**WHAT YOU WILL DO**
Establish how many lines of the material below contain the string "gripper". Return that number by itself.
Segment Start: AVAILABLE DATA
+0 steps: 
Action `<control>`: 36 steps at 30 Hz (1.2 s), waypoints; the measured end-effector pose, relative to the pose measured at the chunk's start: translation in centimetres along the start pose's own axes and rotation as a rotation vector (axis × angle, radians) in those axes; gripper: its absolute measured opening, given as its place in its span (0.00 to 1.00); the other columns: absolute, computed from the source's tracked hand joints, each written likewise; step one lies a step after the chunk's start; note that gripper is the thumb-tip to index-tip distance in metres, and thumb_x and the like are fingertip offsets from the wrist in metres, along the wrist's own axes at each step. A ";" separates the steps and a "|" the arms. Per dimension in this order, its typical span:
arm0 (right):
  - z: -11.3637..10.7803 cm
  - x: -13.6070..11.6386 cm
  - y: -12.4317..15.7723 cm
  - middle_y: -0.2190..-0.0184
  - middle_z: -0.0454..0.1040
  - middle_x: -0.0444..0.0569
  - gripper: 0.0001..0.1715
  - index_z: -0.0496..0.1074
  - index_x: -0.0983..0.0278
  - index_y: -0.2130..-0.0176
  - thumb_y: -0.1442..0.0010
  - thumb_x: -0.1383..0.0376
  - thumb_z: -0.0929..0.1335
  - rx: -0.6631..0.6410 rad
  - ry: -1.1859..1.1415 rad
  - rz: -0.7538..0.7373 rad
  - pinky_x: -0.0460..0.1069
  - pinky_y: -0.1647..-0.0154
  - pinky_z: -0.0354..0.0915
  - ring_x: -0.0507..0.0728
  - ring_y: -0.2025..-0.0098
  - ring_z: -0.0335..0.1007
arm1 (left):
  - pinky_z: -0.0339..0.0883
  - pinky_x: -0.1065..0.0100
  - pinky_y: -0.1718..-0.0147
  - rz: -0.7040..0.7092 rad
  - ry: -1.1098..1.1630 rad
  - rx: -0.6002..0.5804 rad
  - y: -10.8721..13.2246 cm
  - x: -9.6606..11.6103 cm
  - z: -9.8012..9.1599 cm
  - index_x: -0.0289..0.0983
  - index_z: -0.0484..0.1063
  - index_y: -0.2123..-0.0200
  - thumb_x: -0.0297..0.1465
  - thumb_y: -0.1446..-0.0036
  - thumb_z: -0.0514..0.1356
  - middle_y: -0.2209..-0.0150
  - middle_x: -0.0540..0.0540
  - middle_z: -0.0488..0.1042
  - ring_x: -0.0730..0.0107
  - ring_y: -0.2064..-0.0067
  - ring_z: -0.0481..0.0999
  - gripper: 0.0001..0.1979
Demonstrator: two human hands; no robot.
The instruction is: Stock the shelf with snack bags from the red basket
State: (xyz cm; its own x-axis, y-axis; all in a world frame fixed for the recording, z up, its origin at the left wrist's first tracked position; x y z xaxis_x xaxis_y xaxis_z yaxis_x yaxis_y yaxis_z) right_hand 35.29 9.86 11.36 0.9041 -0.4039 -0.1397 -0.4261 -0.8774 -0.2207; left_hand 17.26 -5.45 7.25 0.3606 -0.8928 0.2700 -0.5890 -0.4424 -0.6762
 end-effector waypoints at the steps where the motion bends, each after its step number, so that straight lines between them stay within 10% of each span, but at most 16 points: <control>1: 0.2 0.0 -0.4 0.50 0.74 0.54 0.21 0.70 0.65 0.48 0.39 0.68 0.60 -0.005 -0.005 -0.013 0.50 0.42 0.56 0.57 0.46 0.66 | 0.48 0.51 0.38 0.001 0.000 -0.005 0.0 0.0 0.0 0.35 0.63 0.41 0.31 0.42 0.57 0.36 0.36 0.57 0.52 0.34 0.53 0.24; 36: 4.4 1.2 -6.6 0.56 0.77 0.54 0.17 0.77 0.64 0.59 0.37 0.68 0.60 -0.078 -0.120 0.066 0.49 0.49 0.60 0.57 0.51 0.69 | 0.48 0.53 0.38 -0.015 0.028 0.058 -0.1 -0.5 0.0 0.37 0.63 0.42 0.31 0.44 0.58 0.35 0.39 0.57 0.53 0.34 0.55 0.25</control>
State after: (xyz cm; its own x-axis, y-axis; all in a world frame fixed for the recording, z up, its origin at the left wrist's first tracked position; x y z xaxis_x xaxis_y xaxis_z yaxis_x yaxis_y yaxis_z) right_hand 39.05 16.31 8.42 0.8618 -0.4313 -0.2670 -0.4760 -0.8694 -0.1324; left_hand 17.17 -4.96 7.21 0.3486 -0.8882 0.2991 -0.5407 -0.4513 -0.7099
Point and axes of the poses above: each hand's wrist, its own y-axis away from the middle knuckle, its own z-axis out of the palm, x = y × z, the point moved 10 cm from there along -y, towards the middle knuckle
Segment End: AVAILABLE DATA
**SOLUTION**
3